___ DATA EXTRACT

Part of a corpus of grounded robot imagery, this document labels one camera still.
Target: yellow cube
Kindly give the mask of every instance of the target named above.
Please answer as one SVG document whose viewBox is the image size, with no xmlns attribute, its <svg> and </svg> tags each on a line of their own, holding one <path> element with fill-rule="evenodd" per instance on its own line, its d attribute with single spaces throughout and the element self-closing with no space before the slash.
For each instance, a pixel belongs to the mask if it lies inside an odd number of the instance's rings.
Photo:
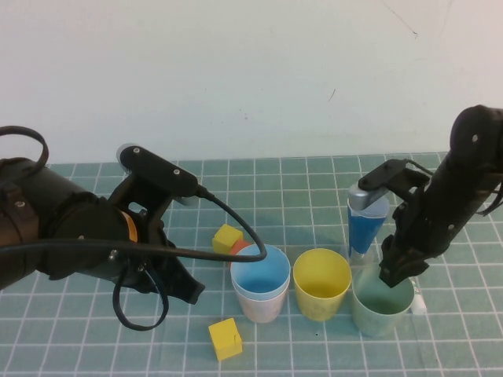
<svg viewBox="0 0 503 377">
<path fill-rule="evenodd" d="M 243 239 L 243 232 L 224 224 L 213 237 L 213 251 L 220 254 L 228 254 L 238 240 Z"/>
<path fill-rule="evenodd" d="M 233 318 L 213 324 L 209 329 L 218 361 L 243 352 L 243 341 L 237 331 L 236 322 Z"/>
</svg>

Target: blue cup
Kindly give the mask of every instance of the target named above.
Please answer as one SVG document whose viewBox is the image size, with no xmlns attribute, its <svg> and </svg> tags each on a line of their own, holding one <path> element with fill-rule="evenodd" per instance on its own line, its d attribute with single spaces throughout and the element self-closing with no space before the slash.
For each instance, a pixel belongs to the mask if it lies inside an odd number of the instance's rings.
<svg viewBox="0 0 503 377">
<path fill-rule="evenodd" d="M 347 217 L 349 221 L 349 256 L 352 251 L 365 254 L 390 210 L 390 202 L 381 196 L 364 210 L 354 210 L 347 201 Z"/>
<path fill-rule="evenodd" d="M 233 286 L 245 298 L 265 301 L 277 297 L 290 283 L 290 261 L 277 247 L 266 245 L 267 256 L 259 262 L 233 262 Z M 237 255 L 257 255 L 257 245 L 246 246 Z"/>
</svg>

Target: white wall
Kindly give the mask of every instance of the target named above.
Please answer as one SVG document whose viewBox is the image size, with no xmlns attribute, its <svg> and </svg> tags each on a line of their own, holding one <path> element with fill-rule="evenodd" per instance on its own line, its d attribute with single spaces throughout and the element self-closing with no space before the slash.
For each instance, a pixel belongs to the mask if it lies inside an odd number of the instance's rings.
<svg viewBox="0 0 503 377">
<path fill-rule="evenodd" d="M 503 107 L 502 10 L 2 0 L 0 124 L 44 134 L 52 162 L 112 161 L 130 141 L 168 159 L 446 150 L 463 108 Z"/>
</svg>

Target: cup rim
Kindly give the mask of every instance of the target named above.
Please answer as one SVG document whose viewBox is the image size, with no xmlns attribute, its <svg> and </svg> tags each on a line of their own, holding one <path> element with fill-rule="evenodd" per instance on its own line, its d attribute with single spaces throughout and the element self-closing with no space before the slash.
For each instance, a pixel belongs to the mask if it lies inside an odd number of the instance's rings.
<svg viewBox="0 0 503 377">
<path fill-rule="evenodd" d="M 381 219 L 381 218 L 386 218 L 387 215 L 389 214 L 389 211 L 390 211 L 390 208 L 391 208 L 391 205 L 390 205 L 390 201 L 389 199 L 386 197 L 386 196 L 381 196 L 378 200 L 382 200 L 382 199 L 385 199 L 386 200 L 386 207 L 387 207 L 387 211 L 386 211 L 386 214 L 384 216 L 368 216 L 368 215 L 365 215 L 365 214 L 357 214 L 356 216 L 359 217 L 359 218 L 370 218 L 370 219 Z M 350 203 L 349 203 L 349 198 L 347 198 L 347 208 L 349 210 L 353 210 L 353 211 L 356 211 L 354 210 Z"/>
<path fill-rule="evenodd" d="M 340 292 L 338 295 L 335 295 L 335 296 L 332 296 L 332 297 L 318 297 L 318 296 L 313 296 L 312 294 L 310 293 L 307 293 L 306 291 L 304 291 L 302 289 L 302 287 L 300 287 L 299 283 L 297 283 L 297 279 L 296 279 L 296 264 L 298 262 L 299 259 L 301 259 L 301 257 L 303 255 L 305 255 L 306 253 L 309 253 L 310 251 L 319 251 L 319 250 L 327 250 L 327 251 L 330 251 L 332 252 L 333 254 L 336 254 L 338 257 L 341 257 L 342 260 L 344 261 L 345 263 L 345 266 L 347 267 L 348 271 L 349 271 L 349 282 L 347 283 L 347 286 L 344 288 L 344 290 L 342 292 Z M 306 250 L 304 251 L 297 259 L 296 259 L 296 262 L 293 264 L 293 282 L 296 286 L 296 288 L 300 289 L 302 293 L 304 293 L 305 295 L 309 296 L 310 298 L 316 298 L 317 300 L 324 300 L 324 301 L 328 301 L 328 300 L 333 300 L 334 298 L 338 298 L 340 297 L 341 295 L 344 295 L 347 293 L 347 290 L 349 289 L 349 287 L 351 286 L 351 282 L 353 281 L 353 272 L 351 271 L 351 266 L 349 265 L 349 262 L 345 259 L 345 257 L 343 257 L 341 254 L 339 254 L 337 251 L 334 251 L 334 250 L 330 250 L 330 249 L 327 249 L 327 248 L 324 248 L 324 247 L 316 247 L 314 249 L 309 249 L 309 250 Z"/>
<path fill-rule="evenodd" d="M 253 296 L 257 297 L 257 298 L 259 298 L 259 297 L 264 297 L 264 296 L 267 296 L 267 295 L 270 295 L 270 293 L 271 293 L 271 292 L 277 291 L 277 290 L 279 290 L 281 287 L 283 287 L 283 285 L 284 285 L 285 283 L 286 283 L 286 287 L 288 288 L 288 286 L 290 285 L 290 278 L 291 278 L 291 276 L 292 276 L 292 265 L 290 264 L 290 260 L 288 259 L 288 256 L 286 255 L 286 253 L 284 253 L 282 249 L 280 249 L 279 247 L 275 247 L 274 245 L 269 245 L 269 244 L 266 244 L 265 246 L 266 246 L 266 247 L 272 247 L 272 248 L 276 249 L 277 251 L 279 251 L 279 252 L 280 252 L 280 253 L 281 253 L 281 254 L 285 257 L 285 260 L 286 260 L 286 262 L 288 263 L 288 276 L 287 276 L 287 278 L 286 278 L 286 281 L 285 281 L 285 282 L 283 282 L 283 283 L 282 283 L 282 284 L 281 284 L 278 288 L 275 288 L 275 289 L 273 289 L 272 291 L 268 291 L 268 292 L 260 292 L 260 293 L 259 293 L 259 292 L 249 291 L 248 289 L 245 289 L 245 288 L 243 288 L 242 286 L 240 286 L 240 285 L 239 285 L 239 284 L 235 281 L 235 279 L 233 278 L 233 270 L 232 270 L 232 266 L 231 266 L 231 268 L 230 268 L 230 281 L 232 281 L 232 283 L 233 283 L 233 287 L 234 287 L 234 284 L 236 284 L 236 285 L 237 285 L 237 286 L 238 286 L 238 287 L 239 287 L 242 291 L 247 292 L 247 293 L 249 293 L 250 295 L 253 295 Z M 248 246 L 246 246 L 246 247 L 243 247 L 241 250 L 239 250 L 239 251 L 237 252 L 237 255 L 239 255 L 242 251 L 244 251 L 244 250 L 248 249 L 249 247 L 257 247 L 257 245 L 253 243 L 253 244 L 251 244 L 251 245 L 248 245 Z M 268 300 L 270 300 L 270 299 L 272 299 L 272 298 L 268 298 L 267 300 L 256 300 L 256 301 L 259 301 L 259 302 L 264 302 L 264 301 L 268 301 Z"/>
<path fill-rule="evenodd" d="M 358 276 L 360 273 L 362 273 L 362 271 L 365 269 L 365 268 L 369 268 L 370 266 L 375 266 L 375 265 L 379 265 L 379 263 L 369 263 L 367 265 L 364 265 L 362 269 L 360 269 L 358 272 L 356 272 L 355 274 L 355 280 L 356 280 L 356 276 Z M 356 301 L 358 301 L 358 303 L 363 306 L 365 309 L 367 309 L 369 312 L 372 312 L 372 314 L 376 314 L 377 316 L 383 316 L 383 317 L 391 317 L 391 316 L 396 316 L 396 315 L 399 315 L 399 314 L 403 314 L 405 313 L 407 310 L 410 309 L 410 306 L 412 305 L 412 302 L 414 300 L 414 296 L 416 295 L 415 292 L 414 292 L 414 286 L 412 284 L 412 281 L 410 281 L 409 278 L 407 278 L 406 280 L 409 281 L 409 284 L 410 286 L 412 287 L 412 291 L 413 291 L 413 294 L 412 294 L 412 299 L 410 300 L 410 304 L 402 311 L 400 312 L 396 312 L 396 313 L 390 313 L 390 314 L 385 314 L 385 313 L 379 313 L 379 312 L 375 312 L 374 310 L 370 309 L 367 307 L 367 305 L 363 304 L 362 301 L 360 301 L 360 299 L 358 298 L 358 296 L 356 295 L 356 292 L 354 291 L 354 287 L 353 287 L 353 297 L 356 299 Z"/>
<path fill-rule="evenodd" d="M 285 291 L 288 290 L 288 286 L 290 285 L 290 276 L 288 277 L 288 284 L 286 284 L 286 287 L 284 290 L 282 290 L 279 294 L 277 294 L 276 296 L 272 297 L 272 298 L 268 298 L 267 300 L 255 300 L 253 298 L 248 298 L 246 296 L 244 296 L 241 292 L 239 292 L 237 289 L 236 289 L 236 286 L 235 286 L 235 283 L 234 283 L 234 280 L 232 280 L 232 283 L 233 283 L 233 288 L 234 288 L 234 292 L 236 292 L 237 295 L 241 296 L 242 298 L 244 298 L 245 300 L 249 301 L 249 302 L 271 302 L 273 300 L 276 300 L 278 297 L 280 297 L 281 295 L 284 294 Z"/>
</svg>

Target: yellow cup
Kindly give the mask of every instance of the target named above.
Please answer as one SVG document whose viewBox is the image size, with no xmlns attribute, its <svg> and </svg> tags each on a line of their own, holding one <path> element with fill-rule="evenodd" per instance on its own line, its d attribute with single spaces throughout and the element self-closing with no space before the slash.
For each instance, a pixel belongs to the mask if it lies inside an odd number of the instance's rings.
<svg viewBox="0 0 503 377">
<path fill-rule="evenodd" d="M 351 268 L 335 251 L 312 249 L 297 258 L 293 280 L 301 313 L 311 320 L 329 320 L 350 287 Z"/>
</svg>

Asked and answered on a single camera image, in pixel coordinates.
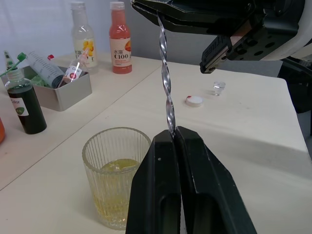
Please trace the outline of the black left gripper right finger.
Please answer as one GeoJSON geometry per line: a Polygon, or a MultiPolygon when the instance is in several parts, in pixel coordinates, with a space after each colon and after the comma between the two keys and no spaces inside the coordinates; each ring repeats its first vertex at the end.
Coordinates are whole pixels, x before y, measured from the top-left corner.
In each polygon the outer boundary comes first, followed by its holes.
{"type": "Polygon", "coordinates": [[[187,233],[256,233],[231,173],[202,137],[179,126],[175,146],[187,233]]]}

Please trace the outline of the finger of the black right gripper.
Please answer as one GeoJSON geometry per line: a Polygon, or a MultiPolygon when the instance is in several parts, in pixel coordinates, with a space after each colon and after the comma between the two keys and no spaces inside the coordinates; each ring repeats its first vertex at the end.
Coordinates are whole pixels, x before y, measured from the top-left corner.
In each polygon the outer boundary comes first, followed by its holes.
{"type": "Polygon", "coordinates": [[[158,11],[165,29],[172,32],[232,36],[250,17],[251,11],[158,11]]]}
{"type": "Polygon", "coordinates": [[[173,9],[184,12],[234,12],[241,13],[252,0],[132,0],[131,5],[149,11],[170,11],[173,9]]]}

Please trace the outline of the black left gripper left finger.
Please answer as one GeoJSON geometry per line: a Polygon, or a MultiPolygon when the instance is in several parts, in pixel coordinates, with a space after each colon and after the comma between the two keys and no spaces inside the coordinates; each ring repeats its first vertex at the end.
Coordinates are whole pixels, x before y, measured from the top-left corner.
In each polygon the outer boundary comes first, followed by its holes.
{"type": "Polygon", "coordinates": [[[156,135],[132,181],[128,234],[178,234],[181,191],[174,141],[169,131],[156,135]]]}

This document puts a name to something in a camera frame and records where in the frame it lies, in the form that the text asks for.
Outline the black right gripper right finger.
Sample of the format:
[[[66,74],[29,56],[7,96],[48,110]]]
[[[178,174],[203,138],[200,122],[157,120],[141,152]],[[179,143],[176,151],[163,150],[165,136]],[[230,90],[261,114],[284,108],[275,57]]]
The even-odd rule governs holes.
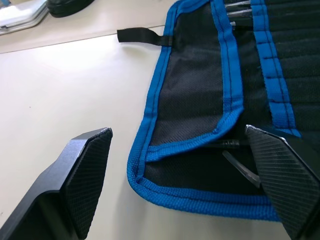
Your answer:
[[[245,127],[264,192],[292,240],[320,238],[320,156],[300,137]]]

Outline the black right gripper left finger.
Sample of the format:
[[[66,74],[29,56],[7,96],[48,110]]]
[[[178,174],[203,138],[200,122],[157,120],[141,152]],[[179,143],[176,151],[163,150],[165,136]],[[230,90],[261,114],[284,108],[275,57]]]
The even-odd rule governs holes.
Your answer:
[[[71,139],[0,229],[2,240],[84,240],[101,196],[110,127]]]

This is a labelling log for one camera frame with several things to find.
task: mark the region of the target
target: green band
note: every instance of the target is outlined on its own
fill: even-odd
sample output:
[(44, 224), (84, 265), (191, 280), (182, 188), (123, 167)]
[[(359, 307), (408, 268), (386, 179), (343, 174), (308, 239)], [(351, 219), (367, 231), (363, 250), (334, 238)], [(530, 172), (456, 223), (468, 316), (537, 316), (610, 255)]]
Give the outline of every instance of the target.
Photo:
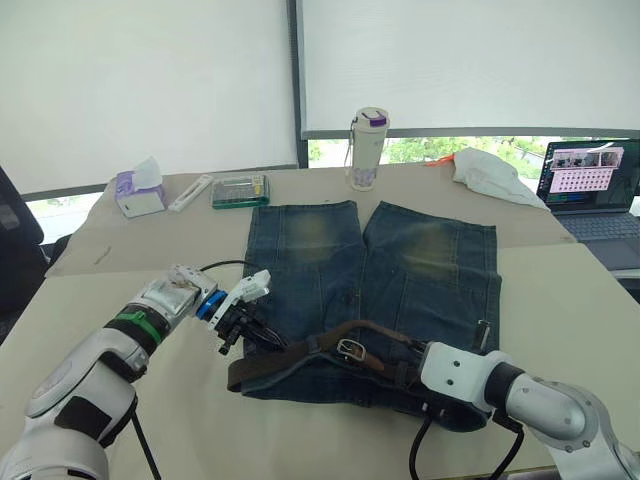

______

#### WHAT THE TASK REQUIRES
Check each line of the listing for "frame". Show those that have it.

#### REPLY TO THE TASK
This document puts a name to something in a camera frame and records where in the frame it lies, in the form that the text asks for.
This is a labelling log for one camera frame with several things to find.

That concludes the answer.